When discussing trigonometric functions, the cosine of an angle, often written as \( \cos \theta \), is a fundamental concept. Cosine represents the ratio of the adjacent side to the hypotenuse in a right-angled triangle. In the Cartesian coordinate system, it is associated with the x-coordinate on the unit circle.

In our exercise, it is given that \( \cos \theta = -\frac{2}{7} \). A negative cosine value indicates that the angle \( \theta \) is located in either the second or third quadrant. This is because cosine values are negative in these quadrants.- Second Quadrant: Cosine is negative, sine is positive- Third Quadrant: Cosine is negative, sine is negative

Since further conditions indicate that tangent is negative, it helps zero in on the second quadrant. Remember:

• Cosine measures how far left or right along the x-axis the angle is.
• If \( \cos \theta \) is negative, angle \( \theta \) lies in the quadrants where x is negative.

Sine, denoted as \( \sin \theta \), is another primary trigonometric function. It defines the ratio of the length of the opposite side to the hypotenuse in a right-angled triangle. Sine corresponds to the y-coordinate on the unit circle.

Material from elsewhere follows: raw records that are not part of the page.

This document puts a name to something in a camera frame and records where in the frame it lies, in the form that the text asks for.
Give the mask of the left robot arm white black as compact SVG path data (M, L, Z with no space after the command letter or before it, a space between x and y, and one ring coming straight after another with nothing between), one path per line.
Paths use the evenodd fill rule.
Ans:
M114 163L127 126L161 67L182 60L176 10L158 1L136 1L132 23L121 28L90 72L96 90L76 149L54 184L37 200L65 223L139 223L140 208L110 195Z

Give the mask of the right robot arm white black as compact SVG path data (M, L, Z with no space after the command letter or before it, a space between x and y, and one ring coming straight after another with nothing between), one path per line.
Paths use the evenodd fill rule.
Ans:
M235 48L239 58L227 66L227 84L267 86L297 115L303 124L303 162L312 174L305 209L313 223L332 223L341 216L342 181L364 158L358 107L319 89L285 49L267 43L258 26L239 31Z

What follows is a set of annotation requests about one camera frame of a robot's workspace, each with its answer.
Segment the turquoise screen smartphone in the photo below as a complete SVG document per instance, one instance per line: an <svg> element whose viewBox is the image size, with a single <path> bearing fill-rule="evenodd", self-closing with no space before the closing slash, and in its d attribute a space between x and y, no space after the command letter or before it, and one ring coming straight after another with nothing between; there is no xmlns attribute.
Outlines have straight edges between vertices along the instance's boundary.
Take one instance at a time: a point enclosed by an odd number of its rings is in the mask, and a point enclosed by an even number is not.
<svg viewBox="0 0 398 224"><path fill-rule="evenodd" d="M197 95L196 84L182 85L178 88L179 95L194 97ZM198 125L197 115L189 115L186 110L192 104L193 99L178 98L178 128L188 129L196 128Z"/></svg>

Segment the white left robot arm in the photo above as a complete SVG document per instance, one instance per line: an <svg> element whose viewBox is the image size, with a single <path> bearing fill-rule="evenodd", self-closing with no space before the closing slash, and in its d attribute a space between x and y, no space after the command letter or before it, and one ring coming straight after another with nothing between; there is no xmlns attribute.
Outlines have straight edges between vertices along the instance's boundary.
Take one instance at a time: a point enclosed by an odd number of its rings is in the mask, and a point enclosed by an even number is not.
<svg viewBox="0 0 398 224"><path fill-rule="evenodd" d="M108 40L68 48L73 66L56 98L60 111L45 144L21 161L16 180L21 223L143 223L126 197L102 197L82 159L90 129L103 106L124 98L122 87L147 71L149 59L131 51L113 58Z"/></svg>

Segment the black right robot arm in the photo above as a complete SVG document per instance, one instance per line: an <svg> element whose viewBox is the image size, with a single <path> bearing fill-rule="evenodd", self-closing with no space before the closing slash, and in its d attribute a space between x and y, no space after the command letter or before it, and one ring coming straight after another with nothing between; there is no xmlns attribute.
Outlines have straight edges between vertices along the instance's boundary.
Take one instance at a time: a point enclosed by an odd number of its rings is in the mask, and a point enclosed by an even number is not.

In the exercise, we need to find \( \sin \theta \) based on the known cosine value. This can be done using the Pythagorean identity: \[ \sin^2 \theta + \cos^2 \theta = 1 \]This identity lets us solve for \( \sin^2 \theta \) when \( \cos \theta \) is known. Substituting \( \cos \theta = -\frac{2}{7} \) gives:- \( \sin^2 \theta + \left(-\frac{2}{7}\right)^2 = 1 \)- Simplifies to \( \sin^2 \theta + \frac{4}{49} = 1 \)- \( \sin^2 \theta = \frac{45}{49} \)- Therefore, \( \sin \theta = \frac{\sqrt{45}}{7} = \frac{3\sqrt{5}}{7} \)

In the second quadrant, sine is positive, so we take the positive root. It’s crucial to consider quadrants to determine the correct sign of sine.

Tangent, shown as \( \tan \theta \), is the trigonometric ratio of sine to cosine: \[ \tan \theta = \frac{\sin \theta}{\cos \theta} \]This ratio reflects the slope of the line formed by the hypotenuse relative to the x-axis.

In our scenario, tangent is negative. Given \( \sin \theta = \frac{3\sqrt{5}}{7} \) and \( \cos \theta = -\frac{2}{7} \), we find \( \tan \theta \) as:- \[ \tan \theta = \frac{\frac{3\sqrt{5}}{7}}{-\frac{2}{7}} \]- Simplifying yields \( \tan \theta = -\frac{3\sqrt{5}}{2} \)

Since tangent is negative in the second quadrant (where sine is positive and cosine is negative), this confirms the position of \( \theta \). Remember:

• Tangent is positive when the signs of sine and cosine are the same.
• Tangent is negative when sine and cosine have opposite signs.